We were sitting at 'our spot' in the restaurant. It has remained this way ever since I confessed to him that I loved him, I was so relieved when he told me he loved me too. Although, his quick response frightened me quite a little bit. He assured me later that night when I questioned him that it was only because he was shocked I had actually said those words to him. I felt myself begin to smile at the thought. 'A penny for your thoughts?' An angelic voice questioned me pulling me out from my beautiful memory.

I looked into his mesmerizing eyes and smiled. 'I was remembering the day you came back from New York.

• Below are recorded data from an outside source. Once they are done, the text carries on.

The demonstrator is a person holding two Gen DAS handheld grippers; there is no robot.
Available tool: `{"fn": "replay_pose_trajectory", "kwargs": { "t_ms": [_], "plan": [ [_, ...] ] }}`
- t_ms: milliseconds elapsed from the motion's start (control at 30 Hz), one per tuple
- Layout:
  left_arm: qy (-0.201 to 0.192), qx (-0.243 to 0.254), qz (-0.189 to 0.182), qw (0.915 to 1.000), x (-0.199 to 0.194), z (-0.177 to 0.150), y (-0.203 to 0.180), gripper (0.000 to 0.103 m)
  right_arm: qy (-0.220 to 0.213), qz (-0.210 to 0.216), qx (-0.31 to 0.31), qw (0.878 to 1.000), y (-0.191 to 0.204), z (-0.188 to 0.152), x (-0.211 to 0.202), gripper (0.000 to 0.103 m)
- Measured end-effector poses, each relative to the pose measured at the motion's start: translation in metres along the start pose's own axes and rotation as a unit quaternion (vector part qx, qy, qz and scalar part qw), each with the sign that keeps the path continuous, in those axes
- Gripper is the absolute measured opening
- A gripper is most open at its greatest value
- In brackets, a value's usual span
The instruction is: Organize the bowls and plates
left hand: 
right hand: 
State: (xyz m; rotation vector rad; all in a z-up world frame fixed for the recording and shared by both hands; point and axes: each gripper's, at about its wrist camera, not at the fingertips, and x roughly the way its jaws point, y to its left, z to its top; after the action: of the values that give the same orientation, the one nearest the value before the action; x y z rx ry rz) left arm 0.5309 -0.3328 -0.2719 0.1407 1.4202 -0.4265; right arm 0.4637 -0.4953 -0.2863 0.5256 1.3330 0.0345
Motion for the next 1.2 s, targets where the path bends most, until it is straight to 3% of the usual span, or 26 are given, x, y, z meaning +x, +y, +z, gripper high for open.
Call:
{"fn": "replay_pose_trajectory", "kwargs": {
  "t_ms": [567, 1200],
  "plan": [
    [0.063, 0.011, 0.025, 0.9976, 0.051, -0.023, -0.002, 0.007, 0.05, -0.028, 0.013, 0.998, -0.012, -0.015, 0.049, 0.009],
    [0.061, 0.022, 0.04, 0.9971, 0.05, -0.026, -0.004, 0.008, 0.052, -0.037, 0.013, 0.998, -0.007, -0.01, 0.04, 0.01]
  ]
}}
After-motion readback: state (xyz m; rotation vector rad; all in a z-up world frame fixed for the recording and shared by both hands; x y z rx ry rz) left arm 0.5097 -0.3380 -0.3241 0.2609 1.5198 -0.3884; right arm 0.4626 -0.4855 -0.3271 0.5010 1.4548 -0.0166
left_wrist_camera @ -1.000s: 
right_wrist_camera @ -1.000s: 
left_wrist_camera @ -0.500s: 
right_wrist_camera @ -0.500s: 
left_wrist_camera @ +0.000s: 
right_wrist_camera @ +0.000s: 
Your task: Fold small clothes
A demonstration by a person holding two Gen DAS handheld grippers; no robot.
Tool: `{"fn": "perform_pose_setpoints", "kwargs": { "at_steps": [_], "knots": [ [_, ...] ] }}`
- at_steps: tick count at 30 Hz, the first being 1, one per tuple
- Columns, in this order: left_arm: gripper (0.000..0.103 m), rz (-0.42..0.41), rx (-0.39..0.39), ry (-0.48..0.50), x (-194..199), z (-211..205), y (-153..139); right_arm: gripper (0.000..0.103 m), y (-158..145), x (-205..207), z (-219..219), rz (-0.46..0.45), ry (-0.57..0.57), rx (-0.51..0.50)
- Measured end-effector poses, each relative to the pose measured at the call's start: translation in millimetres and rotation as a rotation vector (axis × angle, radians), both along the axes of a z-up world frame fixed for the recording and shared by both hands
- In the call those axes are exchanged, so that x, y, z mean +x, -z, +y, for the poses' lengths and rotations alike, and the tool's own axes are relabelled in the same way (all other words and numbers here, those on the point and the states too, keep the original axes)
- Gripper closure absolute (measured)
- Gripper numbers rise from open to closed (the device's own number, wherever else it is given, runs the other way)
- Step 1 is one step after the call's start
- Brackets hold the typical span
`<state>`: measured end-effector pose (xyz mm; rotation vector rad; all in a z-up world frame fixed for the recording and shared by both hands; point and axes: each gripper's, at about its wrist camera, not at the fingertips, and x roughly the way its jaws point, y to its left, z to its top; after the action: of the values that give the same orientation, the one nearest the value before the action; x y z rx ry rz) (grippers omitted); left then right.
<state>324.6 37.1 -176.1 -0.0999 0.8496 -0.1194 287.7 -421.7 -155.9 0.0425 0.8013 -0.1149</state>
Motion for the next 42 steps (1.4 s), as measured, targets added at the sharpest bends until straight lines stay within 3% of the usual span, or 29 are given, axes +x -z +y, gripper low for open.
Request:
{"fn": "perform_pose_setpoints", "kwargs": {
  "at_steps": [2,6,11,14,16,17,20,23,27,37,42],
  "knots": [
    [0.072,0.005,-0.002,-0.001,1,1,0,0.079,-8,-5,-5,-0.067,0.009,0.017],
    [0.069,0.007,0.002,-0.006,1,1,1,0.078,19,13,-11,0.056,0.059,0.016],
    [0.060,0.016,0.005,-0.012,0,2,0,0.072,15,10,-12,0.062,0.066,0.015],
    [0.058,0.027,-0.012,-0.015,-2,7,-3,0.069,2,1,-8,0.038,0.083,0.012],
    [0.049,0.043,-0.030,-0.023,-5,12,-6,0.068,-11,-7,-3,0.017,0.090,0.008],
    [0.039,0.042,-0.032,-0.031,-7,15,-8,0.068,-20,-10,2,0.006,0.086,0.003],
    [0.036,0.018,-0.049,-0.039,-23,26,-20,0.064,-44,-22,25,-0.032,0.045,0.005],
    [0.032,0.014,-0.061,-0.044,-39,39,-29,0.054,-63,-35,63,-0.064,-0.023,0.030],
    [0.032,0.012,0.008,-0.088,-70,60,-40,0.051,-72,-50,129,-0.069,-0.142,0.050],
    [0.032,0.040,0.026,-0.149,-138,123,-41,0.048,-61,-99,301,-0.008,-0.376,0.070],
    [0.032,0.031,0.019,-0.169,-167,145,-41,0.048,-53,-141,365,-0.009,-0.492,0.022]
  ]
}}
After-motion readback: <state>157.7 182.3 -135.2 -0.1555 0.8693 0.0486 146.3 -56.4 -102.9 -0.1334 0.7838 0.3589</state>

It's actually my favorite memory of us being together'

'It is a great memory but wait...' He looked at me with a confused face plastered on his delicate features 'Why is it your favorite memory?'

Why was he even asking a question like that? Does he seriously not know? 'It is my favorite memory of us because you told me you loved me back. Kurt, I'm in love with you and to hear you say you loved me back…I was ecstatic. It meant so much to me to have you say that to me. THAT is why it is my favorite memory' His facial expressions were beginning to frighten me. 'Why did you ask? Is it not one of your favorite moments? Oh my god Kurt, It isn't!' I watched as his eyes widened with some sort of feeling I couldn't understand. 'Do you regret saying you loved me back? Oh my god! I knew it was too soon! I just- I thought-' I was cut off.

'BLAINE! SHUT UP! Just shut up for a second, please?' I slowly nodded my head and made a really loud gulp. Why am I so bad at romance? I brought my hand to my face and literally face palmed. 'Blaine, can you please look up at me? I'm begging you. Please Blaine.' I shook my head in my hand and kept my hand over my eyes. I was too embarrassed to look at him. I heard his chair scoot out but I couldn't bring myself to look at what he was doing. Part of me was wishing he would leave so I could run out of here as quick as possible and attempt to keep up my dapper façade and the other part of me wanted him to stay even if it meant I had to face further embarrassment. Man, I was whipped. I distinctly heard the squeaking of Doc Martens next to me and felt a hand placed at the top of my thigh. 'Baby' he whispered to me. 'Can you please look up for just a small amount of time? I understand if you want to break up with me…'

His voice cracked between 'break up'. What was he saying to me? Why was he mentioning breaking up? 'But please give me a chance to explain myself…If you don't look up at me I will get the hint but I NEED you to please look at me'. I heard a sniffle and that caused me to instantly look up at him. I pulled him onto my lap and cuddled him as he sniffled into my shoulder not caring about if there may or may not have been homophobes in the coffee shop, my boyfriend was crying on my shoulder.

'Why are you crying?' I questioned stupidly whilst pulling his face to look me dead in the eye. It really should be illegal for someone to look this beautiful whilst crying. He let out a big sigh.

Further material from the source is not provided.